* Problem to work on
Using the listing that follows, filter out every line lacking the string "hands" and return the rest.
◆ ◆ ◆ ◆
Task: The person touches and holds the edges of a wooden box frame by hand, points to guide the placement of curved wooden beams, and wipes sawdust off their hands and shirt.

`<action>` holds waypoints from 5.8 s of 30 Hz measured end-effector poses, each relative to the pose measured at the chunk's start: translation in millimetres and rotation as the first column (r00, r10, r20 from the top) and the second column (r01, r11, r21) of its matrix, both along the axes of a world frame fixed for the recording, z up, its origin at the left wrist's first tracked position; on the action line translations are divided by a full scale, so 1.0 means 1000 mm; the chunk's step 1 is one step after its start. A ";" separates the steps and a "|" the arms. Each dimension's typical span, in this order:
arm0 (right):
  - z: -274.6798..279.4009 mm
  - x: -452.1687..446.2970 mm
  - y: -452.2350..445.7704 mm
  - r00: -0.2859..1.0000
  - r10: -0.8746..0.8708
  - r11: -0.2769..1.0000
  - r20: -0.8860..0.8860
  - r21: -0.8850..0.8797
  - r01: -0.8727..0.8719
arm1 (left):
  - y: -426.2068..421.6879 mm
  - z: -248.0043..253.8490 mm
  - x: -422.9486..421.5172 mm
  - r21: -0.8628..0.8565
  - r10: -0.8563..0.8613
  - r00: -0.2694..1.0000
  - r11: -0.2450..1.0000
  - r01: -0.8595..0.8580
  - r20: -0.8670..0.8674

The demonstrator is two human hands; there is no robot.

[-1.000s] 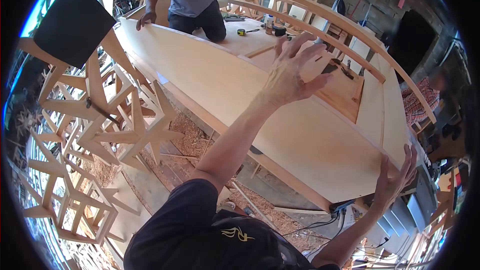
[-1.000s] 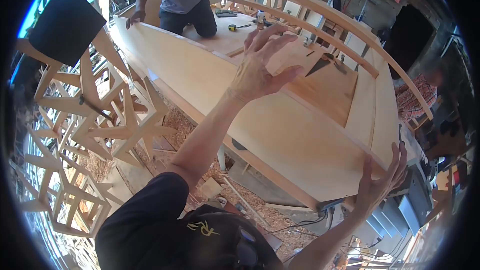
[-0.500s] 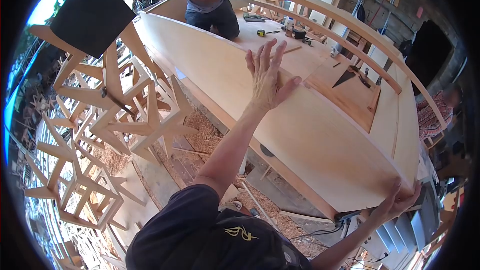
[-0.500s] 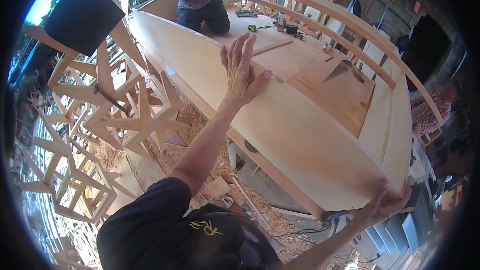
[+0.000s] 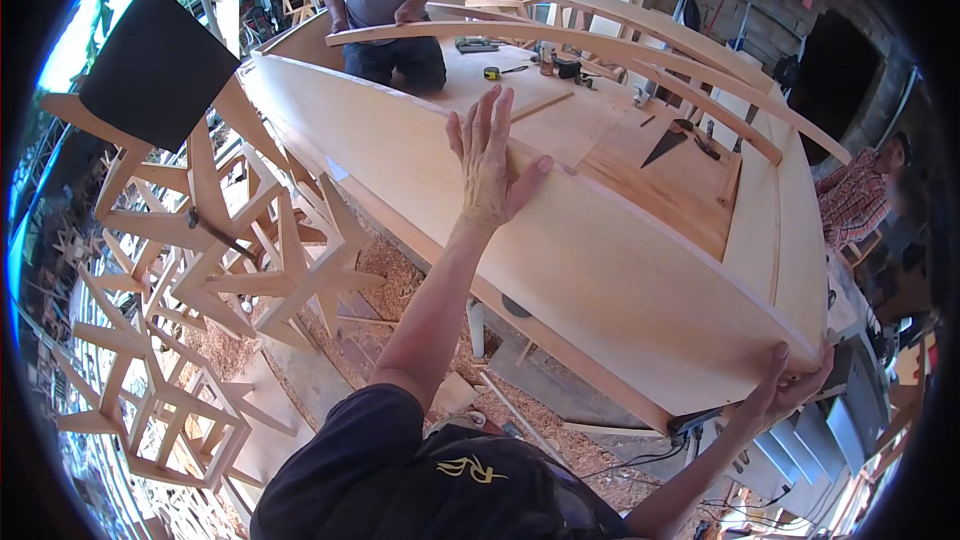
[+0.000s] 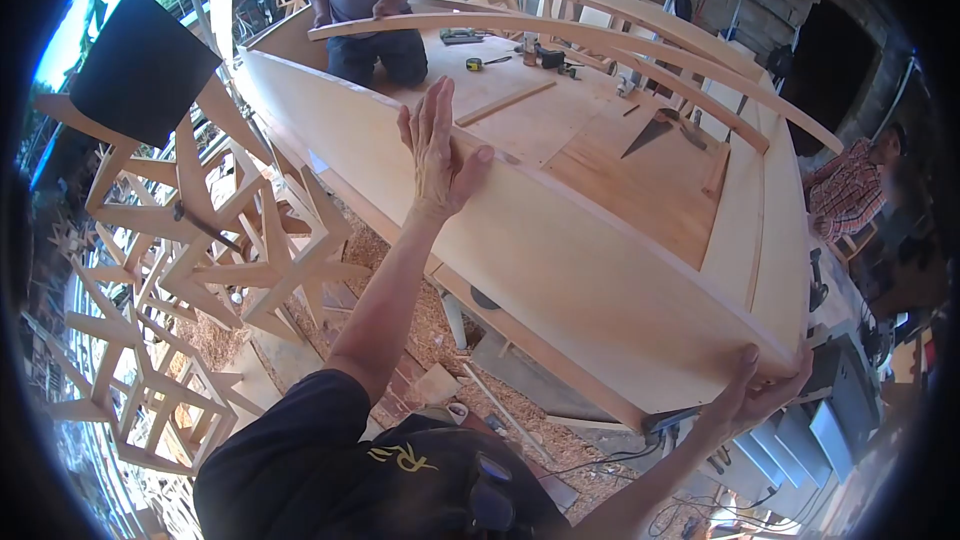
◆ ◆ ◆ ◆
* Completed exercise
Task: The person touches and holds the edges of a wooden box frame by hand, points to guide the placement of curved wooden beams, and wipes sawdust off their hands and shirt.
The demonstrator is two human hands; there is no robot.

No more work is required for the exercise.